### Exercise brief
Set down, please, exactly the lines below that run from the line with "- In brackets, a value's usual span" to the line with "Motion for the", both lines included.

### Data records
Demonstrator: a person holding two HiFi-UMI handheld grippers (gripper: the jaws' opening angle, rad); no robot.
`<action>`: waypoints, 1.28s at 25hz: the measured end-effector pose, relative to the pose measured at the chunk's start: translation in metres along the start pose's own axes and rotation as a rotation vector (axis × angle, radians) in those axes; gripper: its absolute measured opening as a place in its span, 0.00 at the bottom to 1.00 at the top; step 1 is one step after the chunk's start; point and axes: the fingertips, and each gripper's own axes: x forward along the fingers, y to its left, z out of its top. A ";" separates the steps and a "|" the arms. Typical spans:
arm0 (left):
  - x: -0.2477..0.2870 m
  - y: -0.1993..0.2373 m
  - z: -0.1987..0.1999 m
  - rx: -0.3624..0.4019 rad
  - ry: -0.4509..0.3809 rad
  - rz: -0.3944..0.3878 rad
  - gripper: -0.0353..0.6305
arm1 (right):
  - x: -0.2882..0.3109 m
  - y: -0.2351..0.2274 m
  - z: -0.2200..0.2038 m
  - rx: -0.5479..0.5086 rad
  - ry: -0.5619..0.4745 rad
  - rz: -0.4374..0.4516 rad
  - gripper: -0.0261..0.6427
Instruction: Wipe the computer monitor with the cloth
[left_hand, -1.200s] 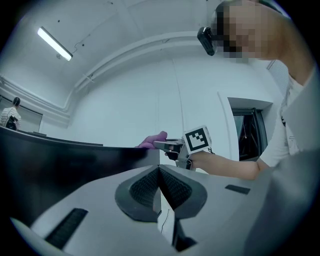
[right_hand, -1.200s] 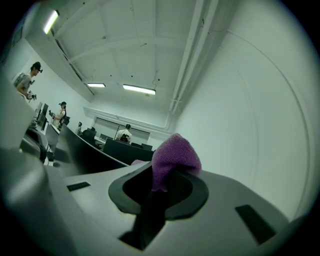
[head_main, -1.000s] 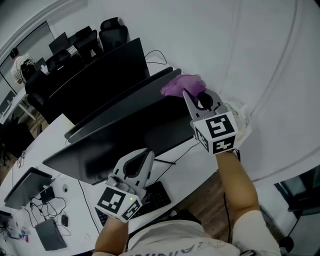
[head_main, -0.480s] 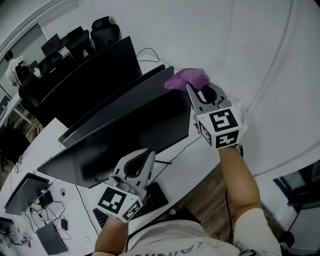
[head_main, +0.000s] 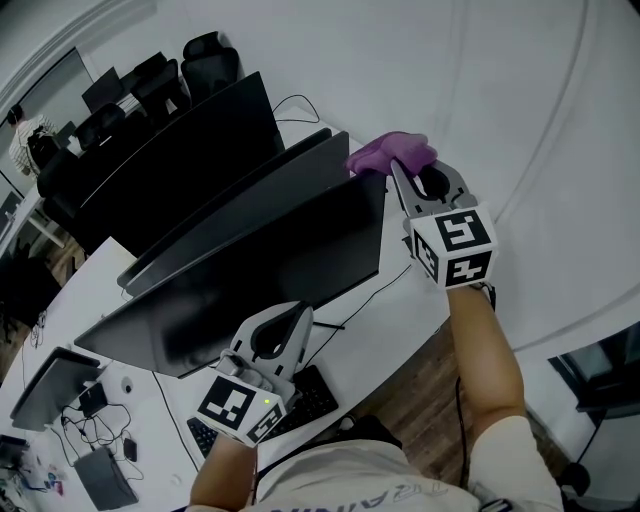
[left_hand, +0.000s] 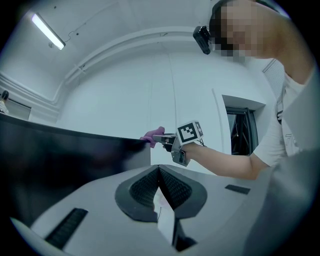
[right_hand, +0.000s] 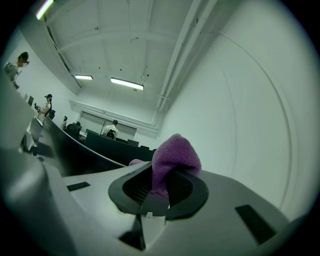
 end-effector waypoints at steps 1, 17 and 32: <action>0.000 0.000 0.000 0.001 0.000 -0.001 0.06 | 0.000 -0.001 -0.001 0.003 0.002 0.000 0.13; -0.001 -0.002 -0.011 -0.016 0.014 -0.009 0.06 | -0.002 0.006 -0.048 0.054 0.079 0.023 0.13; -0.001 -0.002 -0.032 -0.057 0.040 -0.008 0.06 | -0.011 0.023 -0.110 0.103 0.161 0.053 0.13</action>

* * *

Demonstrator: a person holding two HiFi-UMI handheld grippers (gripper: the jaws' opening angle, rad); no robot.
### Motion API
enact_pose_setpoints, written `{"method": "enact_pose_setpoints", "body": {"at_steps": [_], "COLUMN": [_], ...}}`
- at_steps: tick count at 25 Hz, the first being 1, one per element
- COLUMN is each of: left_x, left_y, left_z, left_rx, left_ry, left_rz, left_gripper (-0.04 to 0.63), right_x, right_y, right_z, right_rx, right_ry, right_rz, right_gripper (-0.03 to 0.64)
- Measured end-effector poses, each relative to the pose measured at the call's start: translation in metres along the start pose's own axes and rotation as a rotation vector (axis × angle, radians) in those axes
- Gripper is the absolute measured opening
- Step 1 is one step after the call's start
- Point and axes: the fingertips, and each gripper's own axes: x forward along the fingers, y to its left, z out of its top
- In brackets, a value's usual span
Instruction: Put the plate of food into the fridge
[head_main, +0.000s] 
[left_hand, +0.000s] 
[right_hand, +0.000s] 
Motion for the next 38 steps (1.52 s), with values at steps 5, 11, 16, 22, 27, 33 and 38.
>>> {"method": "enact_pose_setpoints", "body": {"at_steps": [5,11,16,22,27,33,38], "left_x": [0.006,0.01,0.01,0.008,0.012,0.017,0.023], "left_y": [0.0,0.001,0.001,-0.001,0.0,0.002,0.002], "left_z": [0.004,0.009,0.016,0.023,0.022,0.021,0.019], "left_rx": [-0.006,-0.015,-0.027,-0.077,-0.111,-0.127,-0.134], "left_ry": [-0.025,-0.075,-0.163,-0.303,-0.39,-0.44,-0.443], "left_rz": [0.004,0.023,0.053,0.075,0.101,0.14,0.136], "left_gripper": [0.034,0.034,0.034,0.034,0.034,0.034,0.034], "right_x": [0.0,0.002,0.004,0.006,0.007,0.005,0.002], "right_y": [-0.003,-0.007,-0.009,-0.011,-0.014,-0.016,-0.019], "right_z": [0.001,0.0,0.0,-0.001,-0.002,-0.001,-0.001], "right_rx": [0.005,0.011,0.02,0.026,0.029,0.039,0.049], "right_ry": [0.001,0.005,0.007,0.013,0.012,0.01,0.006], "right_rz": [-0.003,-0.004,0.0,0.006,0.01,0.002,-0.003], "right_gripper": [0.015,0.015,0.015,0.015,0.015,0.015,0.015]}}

### Answer
- In brackets, a value's usual span
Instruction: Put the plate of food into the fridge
[head_main, +0.000s] 
[left_hand, +0.000s] 
[right_hand, +0.000s] 
Motion for the next 38 steps (1.52 s), with values at steps 5, 11, 16, 22, 27, 33 and 38.

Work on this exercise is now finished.